» **Work to complete**: Your task is to copy every line of the entries that holds the word "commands".
BEGIN Records
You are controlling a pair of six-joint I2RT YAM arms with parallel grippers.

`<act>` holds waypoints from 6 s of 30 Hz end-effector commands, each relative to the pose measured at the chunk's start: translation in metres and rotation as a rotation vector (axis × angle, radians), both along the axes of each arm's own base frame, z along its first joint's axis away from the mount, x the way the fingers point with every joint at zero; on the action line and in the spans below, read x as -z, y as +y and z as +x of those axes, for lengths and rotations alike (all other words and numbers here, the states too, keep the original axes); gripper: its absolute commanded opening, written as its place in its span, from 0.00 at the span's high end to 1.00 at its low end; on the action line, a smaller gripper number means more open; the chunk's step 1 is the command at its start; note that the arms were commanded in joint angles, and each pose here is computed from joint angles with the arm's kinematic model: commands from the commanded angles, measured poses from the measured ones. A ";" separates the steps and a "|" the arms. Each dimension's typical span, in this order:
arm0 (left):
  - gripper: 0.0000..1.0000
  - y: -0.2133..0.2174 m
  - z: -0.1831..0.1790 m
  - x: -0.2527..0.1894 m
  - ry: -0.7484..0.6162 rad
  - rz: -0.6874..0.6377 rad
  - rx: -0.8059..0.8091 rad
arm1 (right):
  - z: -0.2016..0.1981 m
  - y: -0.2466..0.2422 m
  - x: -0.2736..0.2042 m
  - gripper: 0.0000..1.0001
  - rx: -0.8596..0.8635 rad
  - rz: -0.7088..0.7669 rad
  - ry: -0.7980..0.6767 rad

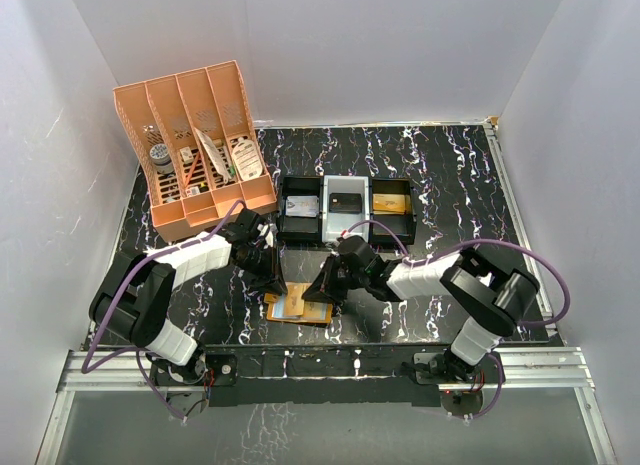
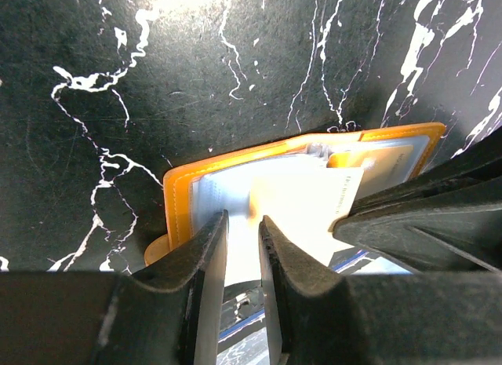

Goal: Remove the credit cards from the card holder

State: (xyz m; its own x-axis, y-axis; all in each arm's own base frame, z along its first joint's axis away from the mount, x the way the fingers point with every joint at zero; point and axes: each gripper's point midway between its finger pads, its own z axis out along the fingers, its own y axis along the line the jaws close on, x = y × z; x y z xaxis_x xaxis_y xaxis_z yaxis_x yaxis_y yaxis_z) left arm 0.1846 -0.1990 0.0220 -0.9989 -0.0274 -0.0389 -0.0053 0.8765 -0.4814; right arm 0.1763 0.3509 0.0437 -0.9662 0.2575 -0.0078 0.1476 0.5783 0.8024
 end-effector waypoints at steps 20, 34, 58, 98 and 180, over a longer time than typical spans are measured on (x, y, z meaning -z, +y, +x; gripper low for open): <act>0.45 -0.054 -0.003 -0.064 -0.059 -0.355 0.000 | 0.007 -0.002 0.001 1.00 -0.023 0.002 -0.027; 0.62 -0.011 -0.025 0.001 -0.009 -0.015 -0.021 | 0.005 -0.002 0.004 1.00 -0.013 0.018 -0.012; 0.74 -0.001 -0.040 0.018 0.045 0.038 0.028 | 0.007 0.012 -0.007 0.78 0.013 0.083 -0.020; 0.58 -0.051 0.000 -0.084 -0.272 -0.303 0.090 | 0.052 -0.070 -0.077 1.00 0.245 -0.206 -0.395; 0.01 0.040 0.018 -0.086 -0.463 0.108 -0.218 | 0.288 -0.237 -0.084 1.00 -0.737 -1.305 -1.417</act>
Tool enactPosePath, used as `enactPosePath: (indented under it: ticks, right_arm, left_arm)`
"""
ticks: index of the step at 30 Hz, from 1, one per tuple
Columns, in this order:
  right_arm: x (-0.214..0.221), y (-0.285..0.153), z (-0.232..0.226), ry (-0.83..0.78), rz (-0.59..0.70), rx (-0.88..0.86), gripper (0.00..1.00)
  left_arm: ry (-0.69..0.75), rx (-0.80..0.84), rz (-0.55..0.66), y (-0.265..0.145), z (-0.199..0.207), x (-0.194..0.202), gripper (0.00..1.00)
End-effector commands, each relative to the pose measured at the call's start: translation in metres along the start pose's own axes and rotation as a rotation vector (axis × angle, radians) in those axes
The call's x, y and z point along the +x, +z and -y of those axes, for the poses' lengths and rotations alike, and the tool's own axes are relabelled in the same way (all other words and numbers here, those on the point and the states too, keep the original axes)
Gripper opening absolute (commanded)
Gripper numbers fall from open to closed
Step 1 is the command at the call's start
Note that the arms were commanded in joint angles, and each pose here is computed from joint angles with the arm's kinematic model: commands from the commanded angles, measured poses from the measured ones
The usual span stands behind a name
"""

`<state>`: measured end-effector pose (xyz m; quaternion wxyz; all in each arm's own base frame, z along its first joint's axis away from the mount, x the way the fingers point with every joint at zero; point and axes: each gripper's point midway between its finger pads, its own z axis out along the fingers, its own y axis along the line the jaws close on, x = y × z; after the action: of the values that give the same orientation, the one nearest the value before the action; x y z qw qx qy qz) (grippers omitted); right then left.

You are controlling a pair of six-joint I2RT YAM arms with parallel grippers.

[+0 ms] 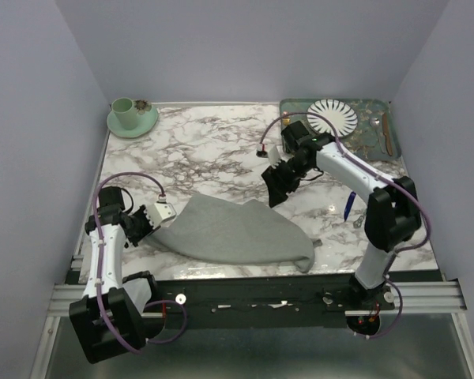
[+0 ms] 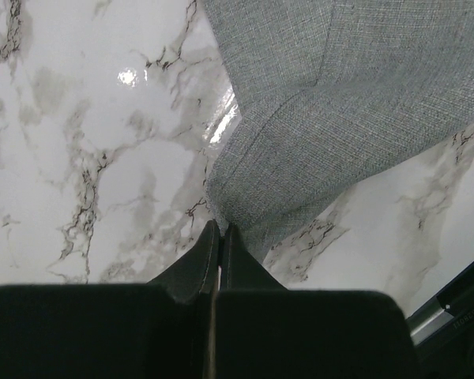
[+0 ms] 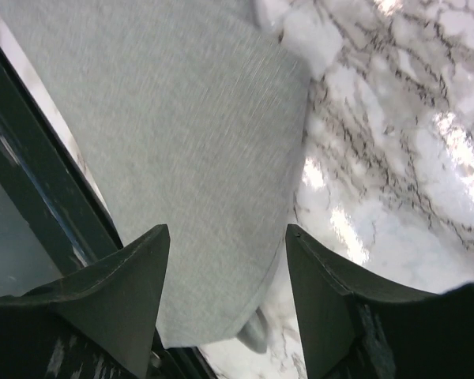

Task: Fold the napkin into a case and place the utensils inside
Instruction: Place the crumpled napkin at the center of the board, then pick up the crumpled napkin from the center of the board.

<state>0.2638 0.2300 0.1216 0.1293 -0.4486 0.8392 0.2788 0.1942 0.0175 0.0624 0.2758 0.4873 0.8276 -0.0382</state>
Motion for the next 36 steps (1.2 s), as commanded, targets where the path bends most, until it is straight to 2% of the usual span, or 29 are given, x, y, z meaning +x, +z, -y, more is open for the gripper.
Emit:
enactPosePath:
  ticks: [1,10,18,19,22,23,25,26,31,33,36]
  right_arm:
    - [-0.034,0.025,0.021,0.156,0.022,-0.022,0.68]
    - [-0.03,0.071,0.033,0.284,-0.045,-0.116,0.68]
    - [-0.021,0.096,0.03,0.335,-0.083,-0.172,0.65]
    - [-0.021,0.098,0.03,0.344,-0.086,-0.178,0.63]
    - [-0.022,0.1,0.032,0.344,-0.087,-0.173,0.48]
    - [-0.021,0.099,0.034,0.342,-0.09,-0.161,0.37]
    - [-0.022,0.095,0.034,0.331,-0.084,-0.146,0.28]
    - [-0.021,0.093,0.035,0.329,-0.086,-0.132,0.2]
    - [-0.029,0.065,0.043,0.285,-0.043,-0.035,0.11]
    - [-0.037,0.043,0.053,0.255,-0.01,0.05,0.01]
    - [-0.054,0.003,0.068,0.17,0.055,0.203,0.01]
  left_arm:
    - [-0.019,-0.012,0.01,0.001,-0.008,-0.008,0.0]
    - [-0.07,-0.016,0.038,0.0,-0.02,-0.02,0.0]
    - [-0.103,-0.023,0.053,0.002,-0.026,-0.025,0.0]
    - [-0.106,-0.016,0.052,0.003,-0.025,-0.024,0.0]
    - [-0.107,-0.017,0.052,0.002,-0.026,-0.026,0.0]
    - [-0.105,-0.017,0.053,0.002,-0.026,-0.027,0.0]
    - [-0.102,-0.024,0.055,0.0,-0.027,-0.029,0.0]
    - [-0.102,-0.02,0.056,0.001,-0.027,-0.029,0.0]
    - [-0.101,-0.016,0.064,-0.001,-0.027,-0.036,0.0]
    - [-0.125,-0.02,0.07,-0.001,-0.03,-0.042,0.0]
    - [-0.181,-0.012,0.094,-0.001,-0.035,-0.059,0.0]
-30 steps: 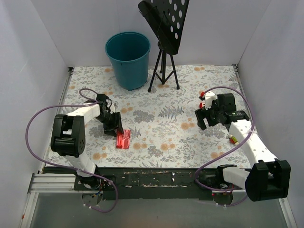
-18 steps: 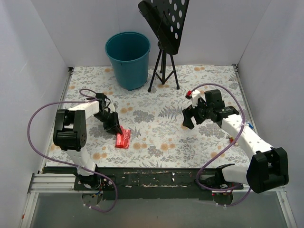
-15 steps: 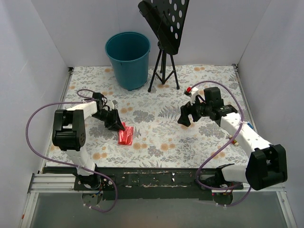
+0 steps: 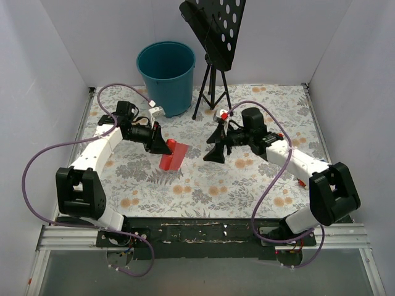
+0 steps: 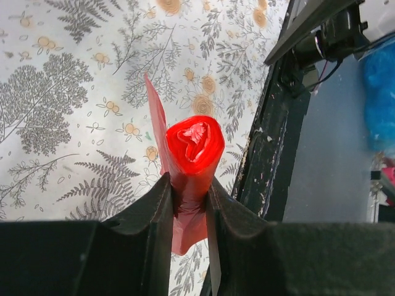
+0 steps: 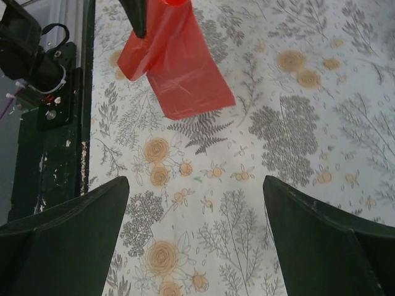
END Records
» **Result**:
`<act>` holds waypoints from 6 s of 30 Hz end-effector commands, each relative to the pose measured at the chunk's start: translation in metres and rotation as a rotation vector (axis × angle, radians), both along the axes of each arm's own base frame, z along its first joint's axis away from the mount, x the way the fingers point with every joint at zero; on the action line and in the spans below, read x as -z, y as +y and z as +x of those axes, for lengths and rotations alike (all other words and numbers here, the states too, keep the original axes); gripper: its absolute commanded opening, written as its place in its span, from 0.00 at the span's high end to 1.00 at its low end; on the action line, a smaller gripper number means more open; the chunk's step 1 is the command at its start; note that the arms were commanded in joint angles, and each pose here is computed from joint angles with the arm's kinematic model: commands from the commanded angles, measured poses from the measured ones. A ";" separates the steps and a "|" the arms. Each dimension's typical span, in this order:
End-effector commands, each relative to the pose measured at the call's start: translation in metres along the start pose's own axes and rotation as a rotation vector (axis × angle, radians) in those axes
Note that the arms were commanded in joint angles, and each pose here is computed from joint angles with the arm's kinematic model: commands from the commanded angles, measured poses from the measured ones

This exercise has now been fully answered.